Ocean Wildlife Photography Tips for Beginners

You don't need expensive gear to take great ocean wildlife photos. Here's what actually makes a difference for beginners shooting underwater and at the surface.

The single biggest mistake beginners make with ocean wildlife photography is prioritizing gear over technique. A GoPro used well will produce better images than a full camera system used badly. Here's what to focus on before and during your trip.

Get the Encounter Right Before You Raise the Camera

This sounds counterintuitive but it's the most important principle in wildlife photography. The best images come from the best encounters, and the best encounters come from being calm, still, and positioned correctly. A photographer who's frantically chasing the shot while kicking water and breathing hard will get worse photos and a worse encounter than someone who holds position, moves slowly, and lets the animal come to them.

This applies especially to snorkeling encounters. Manta rays will swim toward a snorkeler who's floating motionless on the surface. They'll avoid one who's splashing and diving down repeatedly trying to get close. The paradox is that the best wildlife photography technique is often identical to the best wildlife encounter etiquette.

Light Is Everything

Underwater, light drops off fast. Even in clear tropical water, you lose most of your warm tones within the first few meters and things start looking blue-green and flat. Shooting toward the surface with the subject between you and the light works better than shooting away from it. Midday light provides the best natural illumination for shallow water shots. Red filters on action cameras recover some of the warm tones at depth.

At the surface, early morning and late afternoon light is warmer and more directional than midday. If you're shooting above water, dawn and the hour before sunset produce the best light by a significant margin.

Burst Mode and Patience

Wildlife moves unpredictably. The difference between a great shot and a near-miss is often milliseconds. Using burst mode, taking a sequence of shots in rapid succession, dramatically increases your odds of capturing the peak moment. You'll delete 90% of what you shoot. That's normal and expected.
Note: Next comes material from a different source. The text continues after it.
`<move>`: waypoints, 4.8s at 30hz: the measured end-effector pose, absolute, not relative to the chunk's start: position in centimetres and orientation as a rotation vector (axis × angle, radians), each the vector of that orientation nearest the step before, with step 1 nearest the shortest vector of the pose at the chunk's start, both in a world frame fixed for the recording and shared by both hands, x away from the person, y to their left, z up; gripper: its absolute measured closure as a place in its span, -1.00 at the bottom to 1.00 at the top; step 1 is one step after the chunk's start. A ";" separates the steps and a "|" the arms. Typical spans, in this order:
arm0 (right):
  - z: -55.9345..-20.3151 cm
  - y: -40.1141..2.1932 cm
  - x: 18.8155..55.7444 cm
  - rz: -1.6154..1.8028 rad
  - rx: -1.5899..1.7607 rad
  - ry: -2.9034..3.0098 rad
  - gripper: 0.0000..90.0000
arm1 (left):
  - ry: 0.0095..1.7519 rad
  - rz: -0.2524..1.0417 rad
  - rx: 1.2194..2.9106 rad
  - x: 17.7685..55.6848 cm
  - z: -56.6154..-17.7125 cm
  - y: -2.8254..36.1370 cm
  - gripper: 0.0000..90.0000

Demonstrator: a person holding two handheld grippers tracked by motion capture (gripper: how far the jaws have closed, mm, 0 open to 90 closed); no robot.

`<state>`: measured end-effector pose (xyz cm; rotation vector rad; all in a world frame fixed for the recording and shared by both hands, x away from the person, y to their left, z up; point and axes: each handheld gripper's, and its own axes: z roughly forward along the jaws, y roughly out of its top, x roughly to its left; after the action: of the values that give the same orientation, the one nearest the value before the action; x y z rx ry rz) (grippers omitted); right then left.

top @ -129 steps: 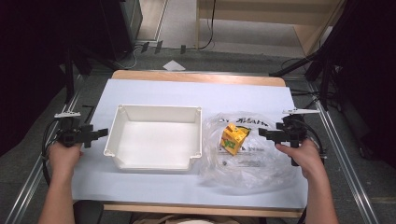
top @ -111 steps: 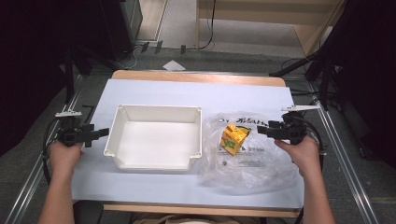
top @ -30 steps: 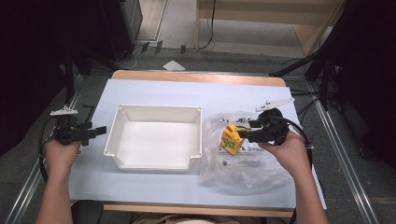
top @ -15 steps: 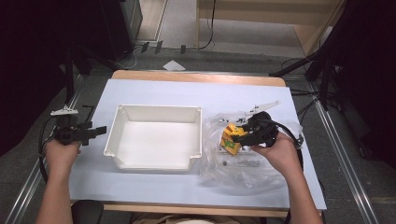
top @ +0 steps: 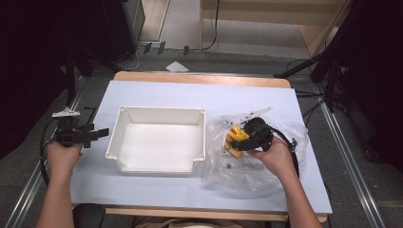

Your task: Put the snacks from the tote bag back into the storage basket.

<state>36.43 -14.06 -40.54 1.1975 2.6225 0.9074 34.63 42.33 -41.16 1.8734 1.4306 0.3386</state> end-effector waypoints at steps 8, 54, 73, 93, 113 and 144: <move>-41.7 -13.3 36.7 0.884 1.185 2.632 -0.03 | 1.432 0.335 1.882 34.7 -41.2 42.2 -0.50; -40.5 -13.7 36.6 0.881 1.140 2.597 0.16 | 1.435 0.326 1.882 34.8 -41.3 42.2 -0.50; -38.2 -14.5 35.9 0.932 1.116 2.553 0.16 | 1.441 0.322 1.880 34.8 -41.3 42.4 -0.50; -35.7 -12.9 35.7 0.993 0.993 2.577 0.16 | 1.438 0.317 1.884 34.3 -41.4 42.4 -0.50; -32.9 -10.6 36.0 1.031 0.900 2.592 0.16 | 1.444 0.304 1.880 34.1 -41.6 42.5 -0.50; -30.2 -6.1 39.0 1.109 0.779 2.671 0.17 | 1.441 0.289 1.899 34.3 -41.8 42.2 -0.50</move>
<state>38.97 -6.09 -30.17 0.7787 2.6712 1.1085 34.33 42.23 -41.82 1.8991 1.4412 0.2888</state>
The shot you keep is worth the storage card full of almost-rights.

Get Close, Then Get Closer

Underwater photography in particular suffers from the instinct to hang back and zoom in. Zoom increases the amount of water between you and the subject, which means more particles, more distortion, more blue cast. The correct approach is to get as close as the encounter guidelines allow and use the widest angle setting on your camera. This produces sharper, cleaner images with more natural color and better light.

Simple Post-Processing Changes Everything

Underwater images almost always benefit from basic editing: increase exposure, add contrast, boost highlights, and use the dehaze tool if shooting RAW. This is true even for action camera footage. Most people who say their underwater photos look flat haven't edited them. Ten minutes of post-processing on a mediocre shot often produces a photo that looks genuinely good.